Intercontinental Exchange, Inc. appears to be in a moderate financial position with improving profitability but a slightly unfavorable moat, as it currently destroys value despite rising returns. Its leverage profile is substantial, and the overall B- rating suggests cautious value creation potential.

Strength & Efficiency Pillars

Intercontinental Exchange, Inc. shows solid profitability with a net margin of 26.23% and a return on equity of 11.43%. Its weighted average cost of capital (WACC) stands at 7.62%, slightly above its ROIC of 7.1%, indicating the company is currently shedding value.

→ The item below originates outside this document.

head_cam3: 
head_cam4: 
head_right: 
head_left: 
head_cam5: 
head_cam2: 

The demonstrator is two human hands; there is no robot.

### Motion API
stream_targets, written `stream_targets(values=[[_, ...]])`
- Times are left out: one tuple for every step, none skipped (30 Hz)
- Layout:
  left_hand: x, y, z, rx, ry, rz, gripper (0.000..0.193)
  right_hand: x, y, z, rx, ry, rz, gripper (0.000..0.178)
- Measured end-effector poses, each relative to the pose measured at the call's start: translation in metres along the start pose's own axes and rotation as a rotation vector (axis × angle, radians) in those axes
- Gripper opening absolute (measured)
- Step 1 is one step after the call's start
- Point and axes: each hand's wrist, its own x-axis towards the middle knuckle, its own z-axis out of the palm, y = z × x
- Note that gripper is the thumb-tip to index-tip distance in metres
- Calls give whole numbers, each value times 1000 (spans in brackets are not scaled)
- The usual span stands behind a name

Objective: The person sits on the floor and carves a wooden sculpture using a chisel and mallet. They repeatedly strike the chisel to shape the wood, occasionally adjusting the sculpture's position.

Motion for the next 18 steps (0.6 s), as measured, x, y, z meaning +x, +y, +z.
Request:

However, the Piotroski score of 7 signals strong financial health, and the quick ratio of 1.02 reflects good short-term liquidity. The firm’s gross margin of 76.34% and fixed asset turnover of 4.7 further highlight operational efficiency.

Weaknesses and Drawbacks

Valuation metrics pose concerns, as the P/E ratio at 27.95 and P/B ratio at 3.2 are unfavorable, suggesting a premium valuation that may limit upside. The Altman Z-score of 0.89 places ICE in the distress zone, signaling elevated bankruptcy risk. Interest coverage is negative, reflecting potential struggles to service debt costs. Asset turnover is low at 0.09, indicating inefficiency in using assets to generate revenue. These factors increase financial vulnerability amid market fluctuations.

Our Verdict about Intercontinental Exchange, Inc.

Intercontinental Exchange has a mixed fundamental profile with favorable profitability but notable valuation and solvency risks. The long-term bullish stock trend combined with recent buyer dominance (67.13%) suggests positive market sentiment. Despite these strengths, the distress zone Altman Z-score and elevated valuation metrics recommend caution. The profile may appear attractive for long-term exposure but suggests a prudent, wait-and-see approach for timing entry.

Disclaimer: This content is for informational purposes only and does not constitute financial, investment, or other professional advice. Investing in financial markets involves a significant risk of loss, and past performance is not indicative of future results.